El 25 de noviembre de 2024, quince años y cinco legislaturas locales después de la primera iniciativa para despenalizar el aborto en el Estado de México, el Congreso local votó a favor de convertir a la entidad en la 18 del país en establecer la interrupción legal del embarazo hasta las 12 semanas de gestación. Un acto político celebrado por organizaciones y activistas como una conquista histórica para la entidad más poblada del país. La reforma quedó plasmada en el papel, pero en la práctica, la promesa de proteger derechos y dignidades empezó a tropezar con la burocracia, la resistencia institucional y los silencios médicos.
Desde los servicios de salud públicos, el Instituto de Salud del Estado de México publicó orientaciones para “aborto seguro” que tejen la intención sanitaria con las limitaciones del sistema: protocolos, tecnologías ambulatorias y la idea de atención oportuna. Pero lo escrito no siempre se vuelve operativo. Muchas unidades no han terminado de adecuarse y no hay aún estadísticas públicas oficiales sobre cuántos procedimientos se realizan en hospitales estatales ni sobre los mecanismos de referencia y seguimiento.
Los informes técnicos y de derechos humanos previos a la reforma ya advertían que eliminar sanciones penales no garantiza acceso efectivo.
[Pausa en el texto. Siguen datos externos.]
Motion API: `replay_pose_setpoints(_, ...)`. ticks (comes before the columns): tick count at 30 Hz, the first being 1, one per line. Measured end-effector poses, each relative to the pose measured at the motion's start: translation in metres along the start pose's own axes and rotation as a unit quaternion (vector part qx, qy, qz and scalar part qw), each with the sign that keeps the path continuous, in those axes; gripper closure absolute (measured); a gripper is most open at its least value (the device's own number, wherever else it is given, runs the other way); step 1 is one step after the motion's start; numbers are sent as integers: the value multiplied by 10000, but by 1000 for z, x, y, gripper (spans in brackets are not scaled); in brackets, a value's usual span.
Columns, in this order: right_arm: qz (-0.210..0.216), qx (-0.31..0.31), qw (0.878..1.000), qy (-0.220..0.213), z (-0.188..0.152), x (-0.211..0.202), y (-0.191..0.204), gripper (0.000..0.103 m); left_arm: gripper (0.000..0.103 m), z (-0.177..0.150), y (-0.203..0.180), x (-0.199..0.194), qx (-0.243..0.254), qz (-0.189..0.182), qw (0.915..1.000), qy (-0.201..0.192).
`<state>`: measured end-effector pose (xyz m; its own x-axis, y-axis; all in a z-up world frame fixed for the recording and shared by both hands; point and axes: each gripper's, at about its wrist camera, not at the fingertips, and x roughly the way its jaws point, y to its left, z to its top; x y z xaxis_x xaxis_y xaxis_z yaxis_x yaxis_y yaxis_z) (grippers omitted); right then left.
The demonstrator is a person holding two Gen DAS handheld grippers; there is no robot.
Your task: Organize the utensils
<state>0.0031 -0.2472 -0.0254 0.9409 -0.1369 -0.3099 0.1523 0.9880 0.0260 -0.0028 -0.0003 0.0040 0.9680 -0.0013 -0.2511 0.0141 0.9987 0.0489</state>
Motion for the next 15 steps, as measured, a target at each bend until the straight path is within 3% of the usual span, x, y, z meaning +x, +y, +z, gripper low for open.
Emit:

Human Rights Watch documentó obstáculos estructurales, desde la falta de información hasta la objeción de conciencia no regulada, que dejan a personas gestantes sin rutas claras para ejercer su derecho a la interrupción legal del embarazo. A un año, esas alarmas suenan menos atendidas que amplificadas: la despenalización corrigió una iniquidad legal, pero dejó intactas muchas barreras prácticas.
En la calle, colectivas, acompañantes y algunos medios locales registran la misma narrativa: aborto legal, pero inaccesible. Denuncias recientes señalan que la objeción de conciencia sigue siendo una traba persistente; que no se han desplegado con suficiencia servicios estatales y que, por ello, mujeres y personas gestantes continúan buscando atención fuera de la entidad o apelando a redes informales.
La investigación independiente también lo confirma: los Servicios de Aborto Seguro requieren no sólo leyes sino inversión sostenida, capacitación, modelos de referencia y sistemas de datos que permitan evaluar cobertura y calidad. Sin esas piezas -alertan organizaciones especializadas- la despenalización corre el riesgo de quedar como un hito simbólico cuya eficacia depende de voluntades dispersas más que de políticas públicas coherentes.
La conclusión es dura pero clara: un año después, el Estado de México vive una despenalización de dos velocidades. Legalmente, el avance existe; social y sanitariamente, el cambio es incompleto. Quitar el estigma exige más que leyes: requiere protocolos aplicados, datos públicos, sanciones por obstrucción institucional y políticas de educación sexual que desarmen la culpa. Si no se traducen en servicios seguros, accesibles y dignos, las mujeres seguirán contando sus abortos en voz baja, y los políticos celebrando un logro que no alcanza a transformar vidas.